_EXERCISE_
A word-for-word restatement of the data is what is needed.
========================================================================
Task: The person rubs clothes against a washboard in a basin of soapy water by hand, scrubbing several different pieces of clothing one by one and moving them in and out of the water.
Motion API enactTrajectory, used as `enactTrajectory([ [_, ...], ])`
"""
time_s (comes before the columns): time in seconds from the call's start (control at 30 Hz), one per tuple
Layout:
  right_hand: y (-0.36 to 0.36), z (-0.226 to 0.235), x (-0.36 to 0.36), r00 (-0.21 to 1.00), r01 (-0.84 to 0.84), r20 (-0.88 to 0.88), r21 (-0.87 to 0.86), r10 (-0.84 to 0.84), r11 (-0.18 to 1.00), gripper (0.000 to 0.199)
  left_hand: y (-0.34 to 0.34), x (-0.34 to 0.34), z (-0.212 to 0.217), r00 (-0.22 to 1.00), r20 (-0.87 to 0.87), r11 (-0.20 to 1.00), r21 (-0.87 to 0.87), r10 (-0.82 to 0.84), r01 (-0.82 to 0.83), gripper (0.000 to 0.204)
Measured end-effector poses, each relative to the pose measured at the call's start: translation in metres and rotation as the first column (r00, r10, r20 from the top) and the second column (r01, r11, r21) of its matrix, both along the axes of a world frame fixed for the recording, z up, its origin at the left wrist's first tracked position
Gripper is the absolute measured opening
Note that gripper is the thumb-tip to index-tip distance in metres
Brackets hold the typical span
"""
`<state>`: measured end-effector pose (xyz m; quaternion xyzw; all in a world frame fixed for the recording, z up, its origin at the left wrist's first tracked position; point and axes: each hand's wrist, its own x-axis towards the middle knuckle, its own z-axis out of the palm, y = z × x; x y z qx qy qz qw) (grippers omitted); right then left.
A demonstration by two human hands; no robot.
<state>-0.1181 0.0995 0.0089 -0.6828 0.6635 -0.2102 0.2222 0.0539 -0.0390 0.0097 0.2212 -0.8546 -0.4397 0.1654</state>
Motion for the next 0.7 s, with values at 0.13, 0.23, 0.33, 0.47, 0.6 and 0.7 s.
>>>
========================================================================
_ANSWER BOX_
Task: The person rubs clothes against a washboard in a basin of soapy water by hand, scrubbing several different pieces of clothing one by one and moving them in and out of the water.
Motion API enactTrajectory, used as `enactTrajectory([ [_, ...], ])`
"""
time_s (comes before the columns): time in seconds from the call's start (control at 30 Hz), one per tuple
Layout:
  right_hand: y (-0.36 to 0.36), z (-0.226 to 0.235), x (-0.36 to 0.36), r00 (-0.21 to 1.00), r01 (-0.84 to 0.84), r20 (-0.88 to 0.88), r21 (-0.87 to 0.86), r10 (-0.84 to 0.84), r11 (-0.18 to 1.00), gripper (0.000 to 0.199)
  left_hand: y (-0.34 to 0.34), x (-0.34 to 0.34), z (-0.212 to 0.217), r00 (-0.22 to 1.00), r20 (-0.87 to 0.87), r11 (-0.20 to 1.00), r21 (-0.87 to 0.87), r10 (-0.82 to 0.84), r01 (-0.82 to 0.83), gripper (0.000 to 0.204)
Measured end-effector poses, each relative to the pose measured at the call's start: translation in metres and rotation as the first column (r00, r10, r20 from the top) and the second column (r01, r11, r21) of its matrix, both along the axes of a world frame fixed for the recording, z up, its origin at the left wrist's first tracked position
Gripper is the absolute measured opening
Note that gripper is the thumb-tip to index-tip distance in metres
Brackets hold the typical span
"""
`<state>`: measured end-effector pose (xyz m; quaternion xyzw; all in a world frame fixed for the recording, z up, its origin at the left wrist's first tracked position; point and axes: each hand's wrist, its own x-axis towards the middle knuckle, its own z-axis out of the palm, y = z × x; x y z qx qy qz qw) (grippers omitted); right then left.
A demonstration by two human hands; no robot.
<state>-0.1181 0.0995 0.0089 -0.6828 0.6635 -0.2102 0.2222 0.0539 -0.0390 0.0097 0.2212 -0.8546 -0.4397 0.1654</state>
Motion for the next 0.7 s, with values at 0.13, 0.23, 0.33, 0.47, 0.6 and 0.7 s.
>>>

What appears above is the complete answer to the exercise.